Why am I reaching out? Well, let's just say that intelligence I have acquired says that the old bastard... Sorry The Old Man is going to move in and end me soon. Tough, he is. I believe some of you call him God; the Muslims have 99 names for him (I should say "it" or "It" instead of him really, but our relationship has developed this way)... they're all the same thing, or aimed at the same place.
What was that? You really thought every one of your religions was a unique snowflake? You make me smile.

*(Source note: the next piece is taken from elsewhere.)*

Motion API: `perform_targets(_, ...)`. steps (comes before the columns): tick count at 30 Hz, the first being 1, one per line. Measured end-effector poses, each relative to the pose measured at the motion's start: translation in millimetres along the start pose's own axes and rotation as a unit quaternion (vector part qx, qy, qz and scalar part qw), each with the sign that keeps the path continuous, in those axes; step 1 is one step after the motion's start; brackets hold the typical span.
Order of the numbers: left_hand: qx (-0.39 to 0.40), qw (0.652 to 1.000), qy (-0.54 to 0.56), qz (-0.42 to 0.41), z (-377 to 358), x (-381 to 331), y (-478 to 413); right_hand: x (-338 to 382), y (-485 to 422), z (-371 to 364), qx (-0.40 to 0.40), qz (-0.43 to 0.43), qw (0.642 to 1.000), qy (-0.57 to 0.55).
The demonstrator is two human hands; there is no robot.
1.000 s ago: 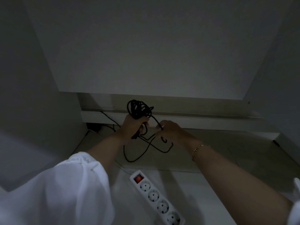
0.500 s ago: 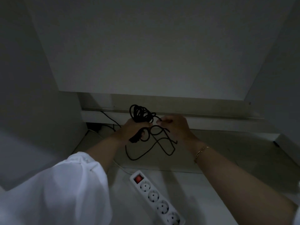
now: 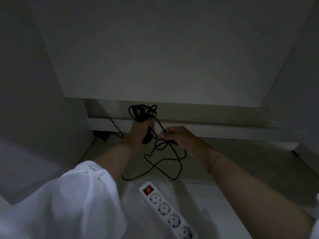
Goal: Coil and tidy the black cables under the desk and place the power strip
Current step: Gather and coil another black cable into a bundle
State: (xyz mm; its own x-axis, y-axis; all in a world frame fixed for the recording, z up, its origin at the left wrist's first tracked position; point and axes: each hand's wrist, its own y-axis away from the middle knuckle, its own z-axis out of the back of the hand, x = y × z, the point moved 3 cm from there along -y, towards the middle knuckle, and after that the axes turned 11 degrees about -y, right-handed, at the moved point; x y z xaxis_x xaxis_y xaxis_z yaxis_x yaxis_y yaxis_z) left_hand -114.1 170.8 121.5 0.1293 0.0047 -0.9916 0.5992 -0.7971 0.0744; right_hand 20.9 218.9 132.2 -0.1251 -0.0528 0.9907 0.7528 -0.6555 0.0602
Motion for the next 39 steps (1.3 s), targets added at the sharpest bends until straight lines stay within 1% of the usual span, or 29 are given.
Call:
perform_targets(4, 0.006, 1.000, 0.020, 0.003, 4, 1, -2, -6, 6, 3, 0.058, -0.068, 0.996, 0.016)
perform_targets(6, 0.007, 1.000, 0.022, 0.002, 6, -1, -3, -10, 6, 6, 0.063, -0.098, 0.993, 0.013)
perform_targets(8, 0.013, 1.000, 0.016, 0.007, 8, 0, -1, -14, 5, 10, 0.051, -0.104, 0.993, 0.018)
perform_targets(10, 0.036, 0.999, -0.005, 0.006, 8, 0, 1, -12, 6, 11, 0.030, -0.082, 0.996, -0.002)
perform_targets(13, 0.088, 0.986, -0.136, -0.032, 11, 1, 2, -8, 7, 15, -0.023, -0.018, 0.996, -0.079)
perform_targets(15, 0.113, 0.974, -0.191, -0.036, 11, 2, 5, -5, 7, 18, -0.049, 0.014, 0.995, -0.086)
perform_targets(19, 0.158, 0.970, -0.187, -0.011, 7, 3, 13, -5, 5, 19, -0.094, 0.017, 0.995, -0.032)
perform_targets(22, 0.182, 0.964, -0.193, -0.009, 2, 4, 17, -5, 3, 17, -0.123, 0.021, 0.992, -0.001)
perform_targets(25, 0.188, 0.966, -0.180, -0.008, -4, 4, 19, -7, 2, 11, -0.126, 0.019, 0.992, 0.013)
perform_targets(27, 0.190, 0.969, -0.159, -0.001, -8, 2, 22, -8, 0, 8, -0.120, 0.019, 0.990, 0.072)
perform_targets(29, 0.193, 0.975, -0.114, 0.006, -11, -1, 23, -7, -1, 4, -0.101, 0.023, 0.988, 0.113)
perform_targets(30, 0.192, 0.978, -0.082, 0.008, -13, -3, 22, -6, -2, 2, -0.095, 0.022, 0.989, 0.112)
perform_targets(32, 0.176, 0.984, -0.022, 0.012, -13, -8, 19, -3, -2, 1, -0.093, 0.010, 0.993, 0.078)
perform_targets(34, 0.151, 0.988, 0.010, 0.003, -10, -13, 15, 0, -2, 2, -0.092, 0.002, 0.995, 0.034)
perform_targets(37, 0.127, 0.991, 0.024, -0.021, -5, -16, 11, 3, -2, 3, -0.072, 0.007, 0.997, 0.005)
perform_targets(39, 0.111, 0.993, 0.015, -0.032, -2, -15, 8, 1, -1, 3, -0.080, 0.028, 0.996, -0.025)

Back to the old man: he may be the greatest but he has his weaknesses. He's your normal abusive egocentric creator: beats the shit out of his kids but at the end of the day he loves them. I'm sure some of you are nodding and saying: "amen". You should be sadder.
Anyhow, the news that he was going to do a final push to try and wipe me out pissed me off, if only for the reason that it crossed a line. We always had our differences, but never had we gone for a final solution of the other. I'm sure you're wondering where I got my intelligence. What, you think you're the only ones who doubt the Almighty? Of course not, there are plenty of angels who have defected to my side (to be fair, some get tired of my ship and defect to him, it's just not as often since, like I said before, he's an ornery bastard, not easy to forgive others); some don't hate him enough to defect but are angry enough to stay and leak information to us. What? A war since the beginning of time and you don't think there are any double agents? All right, sometimes precocious isn't the right word.
But I digress—I tend to do that. I really like you. Like brothers we are. If the old man's push succeeds then I'll be done. Completely done. This is me trying to get my story out. Not because I'm selfish but because I'm trying to make you realize that we are blood. This letter is your last hope to become free. Just throw the shackles off. You simply do not know how great you are. If you only realized that, then you would be free. Truly free.
I know the skeptical amongst you out there probably doubt the veracity of my words. Fair enough, you may doubt the reasons I'm doing this. But suspend disbelief, if only to hear me out. In the end I may even resign myself to the fact that you are fated to ignore me (am I a proponent of fate or freewill you ask? That is a foolish question because in the end it's the same thing. Imagine your amusement if an ant asked, before you stepped on it, if it would be crushed by your shoe or the ground).
The first thing that I want to set straight is the fall. The Fall. That Fall. Better to rule in Hell than to serve in Heaven—right? Well, it wasn't like that at all. The old man was an overbearing prick.
Pure and simple.
Oh, another thing: the omnipotent thing was never real, not that I've seen at least. Only a rouse to keep as many of you in check as possible. Sad thing is your kind only appreciates power—don't worry, most other kinds are the same. How much would you have listened if someone said your God was only 'this' strong? Sooner or later you would have crushed him, or attempted to crush him. He does, however, have superior skills on many levels. He's basically your super-smart know-it-all father who after creating us, the angels, ended up being utterly disappointed in us. After thinking about the issue for eons (and trust me I've had plenty of time to think about it) I think he couldn't, or wouldn't, design another perfect—in his eyes—being like himself.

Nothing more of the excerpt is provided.